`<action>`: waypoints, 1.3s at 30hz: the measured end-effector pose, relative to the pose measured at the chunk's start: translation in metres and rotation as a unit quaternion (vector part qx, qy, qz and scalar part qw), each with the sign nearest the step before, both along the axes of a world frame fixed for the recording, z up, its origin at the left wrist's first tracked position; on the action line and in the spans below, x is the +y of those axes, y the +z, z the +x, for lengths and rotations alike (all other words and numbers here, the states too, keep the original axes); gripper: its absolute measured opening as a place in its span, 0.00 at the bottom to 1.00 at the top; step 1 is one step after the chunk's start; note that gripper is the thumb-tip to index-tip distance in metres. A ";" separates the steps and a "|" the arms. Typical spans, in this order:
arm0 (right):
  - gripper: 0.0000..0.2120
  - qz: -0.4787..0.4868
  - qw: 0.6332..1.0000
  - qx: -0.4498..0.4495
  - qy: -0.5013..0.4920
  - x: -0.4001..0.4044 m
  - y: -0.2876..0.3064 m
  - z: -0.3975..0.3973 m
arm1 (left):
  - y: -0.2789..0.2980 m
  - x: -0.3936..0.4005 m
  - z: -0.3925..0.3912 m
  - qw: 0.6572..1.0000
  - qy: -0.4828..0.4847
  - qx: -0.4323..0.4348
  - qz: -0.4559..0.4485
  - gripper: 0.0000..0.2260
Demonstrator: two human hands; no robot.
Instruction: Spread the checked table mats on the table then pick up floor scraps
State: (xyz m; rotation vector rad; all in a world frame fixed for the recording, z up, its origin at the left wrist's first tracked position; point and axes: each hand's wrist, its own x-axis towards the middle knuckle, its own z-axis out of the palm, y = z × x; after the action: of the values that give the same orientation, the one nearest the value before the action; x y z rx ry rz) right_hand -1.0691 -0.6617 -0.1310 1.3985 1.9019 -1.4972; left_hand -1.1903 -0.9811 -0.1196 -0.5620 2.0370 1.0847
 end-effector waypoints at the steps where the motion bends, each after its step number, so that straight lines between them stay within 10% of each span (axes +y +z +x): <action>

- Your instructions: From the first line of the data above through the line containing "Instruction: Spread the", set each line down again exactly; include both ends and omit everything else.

- Solution to the exercise:
`<action>`: waypoints, 1.3s at 30hz: the measured end-effector pose, relative to the pose measured at the chunk's start: translation in metres and rotation as a unit quaternion (vector part qx, qy, qz and scalar part qw), each with the sign nearest the step before, both along the axes of a world frame fixed for the recording, z up, its origin at the left wrist's first tracked position; on the action line and in the spans below, x is the +y of those axes, y the +z, z the +x, for lengths and rotations alike (all other words and numbers here, the states too, keep the original axes); gripper: its absolute measured opening as a place in its span, 0.00 at the bottom to 1.00 at the top; step 1 is one step after the chunk's start; note that gripper is the thumb-tip to index-tip distance in metres. A ";" separates the steps and a "|" the arms. Typical spans, in this order:
arm0 (right):
  - gripper: 0.0000..0.2120
  - qz: -0.4787..0.4868
  - qw: 0.6332..1.0000
  - qx: -0.4498..0.4495
  - qy: -0.5013..0.4920
  - x: -0.4001..0.4044 m
  - y: -0.2876..0.3064 m
  - z: -0.3975..0.3973 m
arm1 (left):
  - y: -0.2789..0.2980 m
  - x: -0.3936..0.4005 m
  - z: -0.3925..0.3912 m
  - qw: 0.6572..1.0000
  - qy: -0.4828..0.4847
  - qx: -0.4323..0.4348
  - qz: -0.4559..0.4485
  - gripper: 0.0000..0.2260
Demonstrator: two human hands; no robot.
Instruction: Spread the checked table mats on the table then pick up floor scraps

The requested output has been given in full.